Аля ворчала, но ворчала тихо. Агате не хватало сил, чтобы услышать няню. Зато Анну Георгиевну было не остановить.
– Конечно, простить можно! Простить можно всё. Только надо ли? Я вот первый раз простила. И что? Андрей потом всю жизнь гулял и даже не скрывался. Если бы я его не выгнала, притащил бы эту нахалку вместе с ребёнком к нам в квартиру. Нет… Простить измену – это как достать одежду из помойки. Даже, если постираешь, носить всё равно неприятно. Воспоминания мучают. И не надо говорить, что он её любит. Любил бы, на другую не залез. Измен по ошибке не бывает, потому что штаны он явно не по ошибке снял.
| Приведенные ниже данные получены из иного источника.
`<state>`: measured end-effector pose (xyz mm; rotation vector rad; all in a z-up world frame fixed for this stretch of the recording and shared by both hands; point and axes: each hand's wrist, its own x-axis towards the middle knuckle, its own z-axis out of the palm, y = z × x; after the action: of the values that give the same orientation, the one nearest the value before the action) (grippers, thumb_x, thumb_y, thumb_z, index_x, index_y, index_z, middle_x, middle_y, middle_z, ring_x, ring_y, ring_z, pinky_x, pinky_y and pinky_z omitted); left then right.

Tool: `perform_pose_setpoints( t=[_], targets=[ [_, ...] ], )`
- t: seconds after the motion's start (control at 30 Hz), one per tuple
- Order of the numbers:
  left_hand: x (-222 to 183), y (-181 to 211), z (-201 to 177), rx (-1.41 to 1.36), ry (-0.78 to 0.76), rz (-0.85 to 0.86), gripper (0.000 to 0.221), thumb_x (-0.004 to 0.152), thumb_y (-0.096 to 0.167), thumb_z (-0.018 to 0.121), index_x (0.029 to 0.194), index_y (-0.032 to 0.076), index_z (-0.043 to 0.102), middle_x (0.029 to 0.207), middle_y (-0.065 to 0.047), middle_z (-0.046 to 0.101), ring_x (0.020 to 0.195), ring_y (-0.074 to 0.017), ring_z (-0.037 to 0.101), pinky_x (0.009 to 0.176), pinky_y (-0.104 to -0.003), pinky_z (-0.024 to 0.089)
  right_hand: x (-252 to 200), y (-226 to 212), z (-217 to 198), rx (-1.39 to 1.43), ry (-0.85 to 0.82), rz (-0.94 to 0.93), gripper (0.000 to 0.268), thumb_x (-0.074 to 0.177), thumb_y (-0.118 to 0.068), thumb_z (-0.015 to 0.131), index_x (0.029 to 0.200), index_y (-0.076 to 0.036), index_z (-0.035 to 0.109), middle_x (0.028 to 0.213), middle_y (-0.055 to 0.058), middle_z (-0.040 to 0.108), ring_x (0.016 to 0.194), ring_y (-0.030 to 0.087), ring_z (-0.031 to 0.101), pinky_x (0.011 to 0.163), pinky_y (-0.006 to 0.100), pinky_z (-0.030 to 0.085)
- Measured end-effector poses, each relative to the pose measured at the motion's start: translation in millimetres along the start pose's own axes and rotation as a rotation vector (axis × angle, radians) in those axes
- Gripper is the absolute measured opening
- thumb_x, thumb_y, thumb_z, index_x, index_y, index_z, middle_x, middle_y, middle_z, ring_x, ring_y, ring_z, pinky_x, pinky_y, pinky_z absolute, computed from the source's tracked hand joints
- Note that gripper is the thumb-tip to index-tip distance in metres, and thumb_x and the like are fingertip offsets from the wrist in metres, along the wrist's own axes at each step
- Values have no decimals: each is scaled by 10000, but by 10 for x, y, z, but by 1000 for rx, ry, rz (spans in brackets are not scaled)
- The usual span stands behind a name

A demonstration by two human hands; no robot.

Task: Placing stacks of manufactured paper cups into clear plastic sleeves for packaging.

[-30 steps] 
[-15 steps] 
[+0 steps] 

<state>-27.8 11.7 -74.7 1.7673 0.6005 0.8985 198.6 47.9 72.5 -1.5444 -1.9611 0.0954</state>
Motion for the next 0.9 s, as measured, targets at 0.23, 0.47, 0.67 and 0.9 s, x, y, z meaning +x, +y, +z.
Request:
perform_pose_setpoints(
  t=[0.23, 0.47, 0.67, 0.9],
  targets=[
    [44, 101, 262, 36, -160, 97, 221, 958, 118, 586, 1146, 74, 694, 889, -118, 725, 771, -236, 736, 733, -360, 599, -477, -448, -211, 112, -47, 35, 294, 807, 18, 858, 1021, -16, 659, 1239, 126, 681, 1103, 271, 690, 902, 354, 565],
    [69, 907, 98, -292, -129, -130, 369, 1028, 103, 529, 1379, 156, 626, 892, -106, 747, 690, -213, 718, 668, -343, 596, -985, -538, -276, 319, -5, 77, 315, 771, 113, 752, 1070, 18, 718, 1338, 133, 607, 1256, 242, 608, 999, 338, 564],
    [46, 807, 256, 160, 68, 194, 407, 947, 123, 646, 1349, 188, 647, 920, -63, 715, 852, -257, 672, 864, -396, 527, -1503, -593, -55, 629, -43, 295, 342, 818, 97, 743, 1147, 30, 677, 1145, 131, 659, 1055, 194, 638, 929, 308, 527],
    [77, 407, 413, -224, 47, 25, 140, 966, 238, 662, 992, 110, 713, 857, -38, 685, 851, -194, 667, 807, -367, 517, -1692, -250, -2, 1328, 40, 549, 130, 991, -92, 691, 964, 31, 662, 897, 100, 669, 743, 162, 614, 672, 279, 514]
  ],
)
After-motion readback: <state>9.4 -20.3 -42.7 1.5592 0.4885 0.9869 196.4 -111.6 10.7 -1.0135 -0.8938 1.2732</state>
Иногда Агате хотелось позвать Данила, но чаще она либо спала, либо его ненавидела. Встала Наумова младшая только через десять дней после великого узнавания правды. И подняла её Анна Георгиевна. Причём совершенно обычной фразой:
– Нельзя лежать так долго. Нужно начинать что-то делать. Как бы тебе не было плохо, надо найти силы, чтобы встать. Встать и двигаться дальше.
Агата перевернулась на другой бок. Температура спала два дня назад, но она по-прежнему чувствовала себя слабой. Аля кормила её с ложки, как в детстве, но еда редко задерживалась в желудке больше двух часов.
– В стране со дня на день введут самоизоляцию.
– Что такое самоизоляция? – Агата приоткрыла один глаз и искоса взглянула на мать. Голос у неё был уставшим и тихим, как писк комара.
– Нас посадят по домам из-за вируса. И выйти можно будет только в ближайший магазин и на мусорку. Да и то в маске и в перчатках, которые сейчас ни в одной аптеке не купить. Мы сегодня с Зоей Альбертовной замучились. Трясли всех должников. Регистрировали учеников в скайпе. Детей в школах отправили на карантин. Нам тоже придётся заниматься дистанционно. И тебе. Хотя бы профильными предметами. Вставай, умывайся и начинай нарешивать тесты. Если ты продолжишь лежать и жалеть себя, тебе никогда не полегчает.
Агата потёрла глаза и набрала полные лёгкие воздуха. Она вспомнила про Зою Альбертовну и про красный пакет, который уже десять дней валялся в её сумке. И что же там было такого важного?
Анна Георгиевна не вспомнила. Агата попросила принести из прихожей ту самую сумку. В красном пакете лежал сертификат в магазин косметики. На десять тысяч рублей.
– А… Это папаша твой передал. – Анна Георгиевна усмехнулась. – С курьером и, опоздав на неделю.
Агата тоже выдавила смешок. Нового приступа боли она, как ни странно, не почувствовала.
– Выбрось в окно. Или отдай кому-нибудь. Мне не нужны подарки от предателей. Не хочу, чтобы о них мне что-то напоминало.
Анна Георгиевна скривилась, но сертификат забрала. Агата уткнулась в подушку и задремала. Встала она только к вечеру и с трудом добралась до кухни. В ногах была жуткая слабость, и шла она, опираясь на стенку и качаясь из стороны в сторону, будто пьяная.